A livello di visibilità per lo scialpinismo l’inserimento delle gare LGC è sicuramente un aspetto positivo, perché porta ad unire due pubblici diversi amplificando l’impatto mediatico. Dall’altro lato, per noi atleti, può essere un limite perché è una gara in più in un calendario già molto fitto, con tappe intense e dure, spesso inserita troppo vicino ad altre competizioni. Poi dipende dalla tipologia di gara, una competizione di un giorno è per molti facilmente gestibile, mentre percorsi su più giorni iniziano ad essere un problema sia dal punto di vista fisico che organizzativo. La bellezza delle LGC deriva anche dalla possibilità di poterle condividere con compagni di squadra internazionali, con cui si abbia un buon feeling. In questo modo la logistica si complica, organizzare una squadra diventa più difficile perché bisogna rimanere all’interno del confine nazionale.
Cosa pensi dell’obbligatorietà dello ski brake?

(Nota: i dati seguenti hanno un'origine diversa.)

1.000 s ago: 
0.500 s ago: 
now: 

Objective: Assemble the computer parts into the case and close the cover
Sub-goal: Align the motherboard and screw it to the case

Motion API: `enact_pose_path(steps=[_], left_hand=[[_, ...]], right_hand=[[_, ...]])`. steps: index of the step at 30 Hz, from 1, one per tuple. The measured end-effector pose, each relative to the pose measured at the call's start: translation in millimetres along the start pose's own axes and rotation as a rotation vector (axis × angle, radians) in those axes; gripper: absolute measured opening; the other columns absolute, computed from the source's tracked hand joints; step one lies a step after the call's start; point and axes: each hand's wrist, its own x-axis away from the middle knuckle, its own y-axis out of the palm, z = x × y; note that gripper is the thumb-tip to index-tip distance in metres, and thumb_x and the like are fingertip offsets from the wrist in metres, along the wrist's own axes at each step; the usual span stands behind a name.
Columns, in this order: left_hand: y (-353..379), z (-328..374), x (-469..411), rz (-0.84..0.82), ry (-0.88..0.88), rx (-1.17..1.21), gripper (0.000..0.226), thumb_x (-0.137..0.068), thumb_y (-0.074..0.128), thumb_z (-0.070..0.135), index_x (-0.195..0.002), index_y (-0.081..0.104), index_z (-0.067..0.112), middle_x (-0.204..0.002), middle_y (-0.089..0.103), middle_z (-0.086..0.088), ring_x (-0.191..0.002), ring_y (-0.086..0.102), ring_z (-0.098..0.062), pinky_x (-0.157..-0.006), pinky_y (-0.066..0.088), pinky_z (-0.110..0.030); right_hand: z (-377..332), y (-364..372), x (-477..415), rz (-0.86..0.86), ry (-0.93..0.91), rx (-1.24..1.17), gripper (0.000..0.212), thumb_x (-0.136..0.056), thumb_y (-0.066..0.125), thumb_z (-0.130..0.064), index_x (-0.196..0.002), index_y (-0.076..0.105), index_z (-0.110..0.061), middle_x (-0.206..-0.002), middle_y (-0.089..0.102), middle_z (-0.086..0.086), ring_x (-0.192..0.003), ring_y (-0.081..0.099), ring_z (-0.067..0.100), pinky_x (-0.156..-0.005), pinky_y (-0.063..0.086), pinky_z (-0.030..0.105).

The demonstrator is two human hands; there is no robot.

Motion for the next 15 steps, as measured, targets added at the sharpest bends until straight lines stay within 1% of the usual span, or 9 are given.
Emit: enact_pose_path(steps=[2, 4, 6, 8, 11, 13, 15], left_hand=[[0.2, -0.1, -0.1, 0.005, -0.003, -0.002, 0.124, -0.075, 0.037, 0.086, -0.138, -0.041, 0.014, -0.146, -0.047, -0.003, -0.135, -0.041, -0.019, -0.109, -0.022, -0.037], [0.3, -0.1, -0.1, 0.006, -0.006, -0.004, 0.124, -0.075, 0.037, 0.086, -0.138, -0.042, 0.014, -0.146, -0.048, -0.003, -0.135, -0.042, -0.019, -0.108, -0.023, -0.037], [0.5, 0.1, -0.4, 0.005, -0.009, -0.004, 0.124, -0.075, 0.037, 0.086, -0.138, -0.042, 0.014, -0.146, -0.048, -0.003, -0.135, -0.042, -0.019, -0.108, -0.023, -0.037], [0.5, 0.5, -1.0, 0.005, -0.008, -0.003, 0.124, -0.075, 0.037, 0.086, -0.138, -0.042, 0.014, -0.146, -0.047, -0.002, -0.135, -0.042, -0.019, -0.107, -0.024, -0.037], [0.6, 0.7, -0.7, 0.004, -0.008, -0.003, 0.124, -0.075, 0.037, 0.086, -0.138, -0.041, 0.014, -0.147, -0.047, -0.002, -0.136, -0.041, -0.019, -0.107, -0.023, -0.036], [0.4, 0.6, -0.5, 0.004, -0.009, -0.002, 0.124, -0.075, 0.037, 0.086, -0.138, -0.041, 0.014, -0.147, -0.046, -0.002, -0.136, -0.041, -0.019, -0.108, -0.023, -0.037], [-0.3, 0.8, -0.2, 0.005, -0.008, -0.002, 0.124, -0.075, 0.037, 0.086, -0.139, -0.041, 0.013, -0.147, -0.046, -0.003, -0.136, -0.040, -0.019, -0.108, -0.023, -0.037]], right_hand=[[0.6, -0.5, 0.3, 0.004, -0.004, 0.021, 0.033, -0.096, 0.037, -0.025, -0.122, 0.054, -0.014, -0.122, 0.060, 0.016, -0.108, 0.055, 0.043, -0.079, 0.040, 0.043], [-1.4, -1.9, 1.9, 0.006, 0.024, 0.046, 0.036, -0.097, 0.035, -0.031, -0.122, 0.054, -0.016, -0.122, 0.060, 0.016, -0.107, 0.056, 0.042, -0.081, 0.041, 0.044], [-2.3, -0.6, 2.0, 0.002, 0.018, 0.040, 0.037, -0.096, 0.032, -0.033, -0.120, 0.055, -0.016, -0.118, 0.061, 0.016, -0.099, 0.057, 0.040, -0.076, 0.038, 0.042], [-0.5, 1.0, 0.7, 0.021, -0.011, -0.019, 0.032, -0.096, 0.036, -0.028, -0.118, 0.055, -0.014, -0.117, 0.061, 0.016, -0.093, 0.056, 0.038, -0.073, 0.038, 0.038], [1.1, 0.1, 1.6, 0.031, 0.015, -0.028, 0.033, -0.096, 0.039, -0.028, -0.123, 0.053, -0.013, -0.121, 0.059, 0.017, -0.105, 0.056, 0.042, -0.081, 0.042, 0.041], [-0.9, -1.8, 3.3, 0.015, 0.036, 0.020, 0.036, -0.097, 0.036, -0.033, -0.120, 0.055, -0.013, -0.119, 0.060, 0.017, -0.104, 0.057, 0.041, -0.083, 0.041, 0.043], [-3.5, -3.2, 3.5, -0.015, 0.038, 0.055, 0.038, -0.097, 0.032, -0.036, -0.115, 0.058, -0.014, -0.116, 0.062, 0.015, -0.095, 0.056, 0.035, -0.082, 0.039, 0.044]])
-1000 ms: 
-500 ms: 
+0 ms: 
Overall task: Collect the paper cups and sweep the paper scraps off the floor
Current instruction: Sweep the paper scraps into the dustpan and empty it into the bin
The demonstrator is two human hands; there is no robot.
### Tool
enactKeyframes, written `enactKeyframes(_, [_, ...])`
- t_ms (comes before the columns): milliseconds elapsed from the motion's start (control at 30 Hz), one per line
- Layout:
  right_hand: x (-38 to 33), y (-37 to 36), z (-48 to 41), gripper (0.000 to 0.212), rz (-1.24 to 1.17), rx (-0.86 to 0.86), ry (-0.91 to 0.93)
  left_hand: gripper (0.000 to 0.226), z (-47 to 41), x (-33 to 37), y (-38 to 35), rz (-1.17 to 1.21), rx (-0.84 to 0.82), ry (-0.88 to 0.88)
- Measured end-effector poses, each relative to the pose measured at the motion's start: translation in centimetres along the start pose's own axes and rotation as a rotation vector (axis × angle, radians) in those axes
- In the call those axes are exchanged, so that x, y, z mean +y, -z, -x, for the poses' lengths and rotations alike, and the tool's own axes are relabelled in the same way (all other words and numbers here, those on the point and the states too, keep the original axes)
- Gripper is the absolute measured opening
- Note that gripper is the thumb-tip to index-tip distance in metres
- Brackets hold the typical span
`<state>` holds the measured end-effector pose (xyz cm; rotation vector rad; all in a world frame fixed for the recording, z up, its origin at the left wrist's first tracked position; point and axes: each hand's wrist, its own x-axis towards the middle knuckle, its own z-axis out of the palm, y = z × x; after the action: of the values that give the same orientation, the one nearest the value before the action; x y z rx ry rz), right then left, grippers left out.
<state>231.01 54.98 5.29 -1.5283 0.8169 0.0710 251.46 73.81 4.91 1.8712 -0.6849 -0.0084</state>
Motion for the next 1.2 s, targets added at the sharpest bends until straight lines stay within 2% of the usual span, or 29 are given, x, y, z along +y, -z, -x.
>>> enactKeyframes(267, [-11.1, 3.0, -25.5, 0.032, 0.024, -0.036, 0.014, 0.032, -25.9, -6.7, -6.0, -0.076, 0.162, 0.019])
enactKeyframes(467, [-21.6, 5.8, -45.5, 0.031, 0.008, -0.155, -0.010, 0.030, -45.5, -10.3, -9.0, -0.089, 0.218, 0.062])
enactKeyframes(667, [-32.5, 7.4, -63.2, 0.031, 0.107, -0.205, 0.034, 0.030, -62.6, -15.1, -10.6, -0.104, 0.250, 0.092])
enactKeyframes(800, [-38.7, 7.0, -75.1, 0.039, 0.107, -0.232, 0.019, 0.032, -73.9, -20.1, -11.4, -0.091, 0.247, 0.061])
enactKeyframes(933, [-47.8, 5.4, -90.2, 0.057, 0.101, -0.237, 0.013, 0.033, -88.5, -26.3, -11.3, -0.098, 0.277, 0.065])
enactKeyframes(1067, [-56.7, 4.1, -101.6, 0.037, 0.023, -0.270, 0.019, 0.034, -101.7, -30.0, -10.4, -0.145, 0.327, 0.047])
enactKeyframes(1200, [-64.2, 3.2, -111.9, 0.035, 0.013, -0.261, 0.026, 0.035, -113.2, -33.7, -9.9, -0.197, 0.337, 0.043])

Diciamo che tra tutte le regole riguardanti la sicurezza che si sarebbero potute implementare nel mondo race e coppa del mondo, avrei puntato ad altro prima di passare allo ski brake. L’anno scorso l’inserimento nelle gare non è stato ben gestito dalla Federazione, tante aziende non erano ancora pronte, tuttoggi non ci sono ancora limiti ben definiti su rapporto peso/sicurezza/funzionalità e sono un po’ scettico, perché alla fine quando noi gareggiamo in una coppa del mondo in teoria siamo su un percorso appositamente studiato che è stato messo in sicurezza e controllato, se il percorso è correttamente messo in sicurezza lo ski brake non serve, fuori pista lo sci si ferma subito mentre in pista dovrebbero essere state predisposte tutte le protezioni necessarie (reti). Lo condivido come strumento molto utile a livello di sci amatoriale, touring classico, ma sulla coppa del mondo, che è la formula 1 di questo sport, bisogna vedere la funzionalità di questi nuovi attrezzi e ponderare pro e contro (presentano ancora molti problemi di solidità e di blocco in caso di ghiaccio).
Vivi una relazione con una scalatrice che ti supporta e sopporta, ma vorrebbe condividere di più con te. Cosa pensi dell’arrampicata? La vedi come uno sport in cui potresti cimentarti nel prossimo futuro?
\ride\ Ci provo, l’arrampicata è stata una mia passione fino a 16-17 anni. Mi allenavo tutti i giorni abbastanza metodicamente ma non sono mai andato oltre un certo grado. Oggi, facendo l’atleta professionista endurance, gli allenamenti occupano tanto tempo e logorano il fisico, è difficile conciliare le cose. Mi piace molto scalare outdoor, fare qualche via lunga ogni tanto, un po’ di alpinismo o dei monotiri in falesia, ma come hobby, come attività alternativa nei giorni di riposo. La vedo come uno svago e come un ottimo modo di dedicare del tempo anche a Susanna, non credo diventerò mai un climber professionista!